DAX, Rettungsanker

DAX: Ölpreis reißt Rettungsanker weg

Veröffentlicht am: 02.09.2026 um 06:37 Uhr | Redaktion boerse-global.de

Steigende Rohölnotierungen und Inflationsängste drücken den DAX. SAP verliert deutlich, während Munich Re und Merck gegen den Trend zulegen.

DAX fällt unter 26.000 Punkte: Ölpreise belasten Anleger
Ein leerer Büroarbeitsplatz in einer modernen Handelsumgebung mit gedimmter Beleuchtung. Illustration mit AI erstellt.

Der DAX ist am Dienstag unter die Marke von 26.000 Punkten gefallen und hat damit seine Verluste vom Wochenauftakt fortgesetzt. Der Leitindex schloss 1,1 Prozent tiefer bei 25.970,11 Punkten. Vom Rekordhoch der vergangenen Woche bei 26.618 Punkten trennen den Index nun rund 650 Zähler.

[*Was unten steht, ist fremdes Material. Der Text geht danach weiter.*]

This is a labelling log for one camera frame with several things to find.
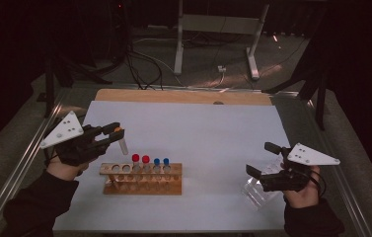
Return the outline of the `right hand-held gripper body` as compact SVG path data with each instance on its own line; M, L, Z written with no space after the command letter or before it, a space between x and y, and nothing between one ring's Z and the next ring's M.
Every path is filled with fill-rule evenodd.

Auslöser ist eine Mischung aus steigenden Ölpreisen und neu aufgeflammten Inflationssorgen. Berichte über Angriffe auf zwei Supertanker in der Straße von Hormus trieben die Notierungen für Rohöl weiter nach oben. Die Verbraucherpreise in der Eurozone lagen zwar im Rahmen der Erwartungen bei 3,3 Prozent, dennoch wächst unter Analysten die Sorge vor einer Stagflation — stagnierendes Wachstum bei gleichzeitig hoher Teuerung.

SAP als größter Bremser

Besonders schwer wog der Rückgang bei SAP. Ein negativer Kommentar der UBS belastete die Aktie, die um 3,5 Prozent nachgab und damit größter Verlierer im Index war. Auch die zyklischen Autowerte sowie Rheinmetall und Airbus fanden sich auf der Verliererseite.

Noch deutlicher traf es die Rüstungswerte im MDAX. Hensoldt, TKMS und RENK verloren teilweise mehr als fünf Prozent und zogen den Index der mittelgroßen Unternehmen um 1,68 Prozent auf 32.173,26 Punkte nach unten — stärker als der DAX selbst.

Gegen den Trend liefen wenige Ausnahmen. Munich Re legte rund ein Prozent zu, gestützt von einer Einschätzung des Versicherungsverbands GDV, der für 2026 mit unterdurchschnittlichen Schäden durch Naturkatastrophen rechnet. Merck profitierte von einer Kaufempfehlung der HSBC und gewann 0,8 Prozent, während Symrise nach einer Jefferies-Empfehlung zeitweise deutlich zulegte, den Großteil des Plus aber wieder abgab und am Ende nur 0,7 Prozent hielt.

Am ETF-Markt zeigt sich derweil ein anderes Bild als am Kassamarkt: Investoren griffen zuletzt verstärkt zu Aktien-ETFs aus Schwellenländern, während Rüstungs-ETFs eher abgestoßen wurden — ein Hinweis darauf, dass die Skepsis gegenüber europäischen Verteidigungswerten nicht nur den Kassamarkt, sondern auch strukturierte Produkte erfasst hat.

Der September gilt historisch als schwacher Börsenmonat für den DAX. Ob sich das Muster in diesem Jahr bestätigt, dürfte stark davon abhängen, wie sich die Lage in der Straße von Hormus und damit der Ölpreis in den kommenden Tagen entwickelt.